バブルへ向かう日本で人気を博したシティポップとフュージョン

70年代に形成された(今でいう)シティポップは、その進化のプロセスにおいて、都市生活とリゾートのカルチャーを結びつけた。その先駆者は松任谷由実とインストでは高中正義。そして80年代に入って音とイメージを一体化させて大成功したのが、大滝詠一『A LONG VACATION』(81年)山下達郎『FOR YOU』(82年)である。
その2作を契機に、日本の音楽シーンはバブル景気へ向けて疾走し始めた。

本来は音楽マニアや楽器少年たちに人気だったフュージョンも、ポップ化が進んでドライブのBGMになったり、TV・ラジオのテーマ曲やジングルに使われるなど、歌モノ同様にファンの裾野を広げた。F1テーマで大ブレイクするザ・スクエア(現T-SQUARE)の『TRUTH』と、この堀井勝美PROJECTのデビューが共に87年同時期の発売。そのわずか3ヶ月後に、シンガーソングライター角松敏生の初インスト作『SEA IS A LADY』が堀井とRCA/airレーベルから発売されたのは偶然ではなく、当時のフュージョン人気の高さが伝わってくる。

 

著名ミュージシャンのサウンドと鈴木英人のビジュアルが不可分になったコンセプト

ただデビュー時の堀井勝美は、フュージョン好きの間でも全く無名に等しかった。彼は東京音大作曲科を出て、NHKなどTV劇伴中心に活動してきた作編曲家で、デビュー当時31歳。今でこそ映画やアニメの音楽、例えば「ドラえもん」や「ゲゲゲの鬼太郎」などで知られるが、それはPROJECTで作品を重ねて以後のお話である。
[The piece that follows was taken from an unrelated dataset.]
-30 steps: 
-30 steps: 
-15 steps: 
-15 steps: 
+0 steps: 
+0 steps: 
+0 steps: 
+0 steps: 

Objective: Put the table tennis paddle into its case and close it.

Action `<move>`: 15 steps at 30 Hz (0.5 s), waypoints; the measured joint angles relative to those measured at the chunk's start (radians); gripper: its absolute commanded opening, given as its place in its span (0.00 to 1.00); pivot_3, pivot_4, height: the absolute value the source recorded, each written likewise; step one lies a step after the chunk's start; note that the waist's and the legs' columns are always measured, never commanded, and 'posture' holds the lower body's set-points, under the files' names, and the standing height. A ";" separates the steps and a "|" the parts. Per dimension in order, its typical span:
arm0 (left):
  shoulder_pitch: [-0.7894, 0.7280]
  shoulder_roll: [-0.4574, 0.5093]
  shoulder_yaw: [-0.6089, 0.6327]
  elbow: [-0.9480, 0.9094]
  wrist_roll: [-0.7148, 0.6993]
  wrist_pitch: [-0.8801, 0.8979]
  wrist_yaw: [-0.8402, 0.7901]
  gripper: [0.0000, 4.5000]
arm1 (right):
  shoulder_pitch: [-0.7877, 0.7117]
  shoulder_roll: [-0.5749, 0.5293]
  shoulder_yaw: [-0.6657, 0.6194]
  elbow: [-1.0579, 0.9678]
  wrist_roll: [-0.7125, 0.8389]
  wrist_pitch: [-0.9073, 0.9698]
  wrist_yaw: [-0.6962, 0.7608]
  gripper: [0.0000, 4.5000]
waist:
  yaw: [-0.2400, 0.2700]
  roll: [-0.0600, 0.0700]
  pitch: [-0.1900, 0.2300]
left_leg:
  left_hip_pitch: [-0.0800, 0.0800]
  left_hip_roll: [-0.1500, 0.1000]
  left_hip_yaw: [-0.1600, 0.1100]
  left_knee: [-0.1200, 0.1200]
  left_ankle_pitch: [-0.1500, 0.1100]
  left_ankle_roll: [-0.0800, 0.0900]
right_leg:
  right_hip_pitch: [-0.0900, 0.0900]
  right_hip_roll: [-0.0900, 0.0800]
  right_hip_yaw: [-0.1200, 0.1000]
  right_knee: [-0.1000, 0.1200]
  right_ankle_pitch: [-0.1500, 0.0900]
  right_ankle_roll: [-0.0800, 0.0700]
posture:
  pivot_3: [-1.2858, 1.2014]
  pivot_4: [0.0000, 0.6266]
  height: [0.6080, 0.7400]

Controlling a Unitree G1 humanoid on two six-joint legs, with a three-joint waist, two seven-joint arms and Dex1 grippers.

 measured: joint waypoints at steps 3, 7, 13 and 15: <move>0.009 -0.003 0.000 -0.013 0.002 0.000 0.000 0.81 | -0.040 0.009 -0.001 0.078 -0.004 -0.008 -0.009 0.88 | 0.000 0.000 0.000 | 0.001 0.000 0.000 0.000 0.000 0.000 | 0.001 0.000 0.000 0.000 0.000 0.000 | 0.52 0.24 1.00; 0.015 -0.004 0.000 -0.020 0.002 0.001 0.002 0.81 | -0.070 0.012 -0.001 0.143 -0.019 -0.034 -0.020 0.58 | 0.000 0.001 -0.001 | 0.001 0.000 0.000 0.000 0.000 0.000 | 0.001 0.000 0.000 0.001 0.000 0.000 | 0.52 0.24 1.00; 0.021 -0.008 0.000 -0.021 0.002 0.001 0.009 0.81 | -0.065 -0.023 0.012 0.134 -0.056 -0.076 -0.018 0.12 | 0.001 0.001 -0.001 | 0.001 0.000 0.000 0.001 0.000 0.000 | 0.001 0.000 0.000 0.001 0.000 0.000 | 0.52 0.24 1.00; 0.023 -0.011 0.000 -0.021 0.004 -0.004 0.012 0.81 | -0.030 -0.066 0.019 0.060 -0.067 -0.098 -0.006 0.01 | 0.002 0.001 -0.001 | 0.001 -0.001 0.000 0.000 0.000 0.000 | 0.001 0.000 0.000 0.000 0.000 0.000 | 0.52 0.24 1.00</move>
その名もなき主人公の代わりに、難波弘之(キーボード)や鳴瀬喜博(ベース)、是方博邦(ギター)、土岐英史(サックス)、数原晋(フリューゲルホルン)といった著名セッションミュージシャンを多数キャスティング。サウンドの爽快さを視覚的に表現すべく、『FOR YOU』のアートワークで注目された人気イラストレーター:鈴木英人とコラボレイトした。かく言う筆者も、〈ミュージシャンもジャケ作者もみんな名前は知っているのに、肝心の堀井勝美だけ謎……〉状態。もしかしたらその不思議な存在感も、注目度を高める戦略だったのかもしれない。

こうしてデビュー時に始まったコンセプチュアルな手法は、90年代中にairレーベルから発表された全10枚のオリジナル作すべてに共通する。そんな音とビジュアルの不可分要素を、誰もが気楽に、繰り返し楽しめる作品へと落とし込んだのだ。これが堀井勝美PROJECTの真髄。

そして今回は、そのうちの初期5作品が堀井自身の監修の下、2023年最新リマスター、ボーナストラック追加でタワーレコード限定復刻された。90年代に廉価再発されたアルバムもあるが、いずれも中古市場でプレミア価格が付いていたから、まさしく待望の再登場と言える。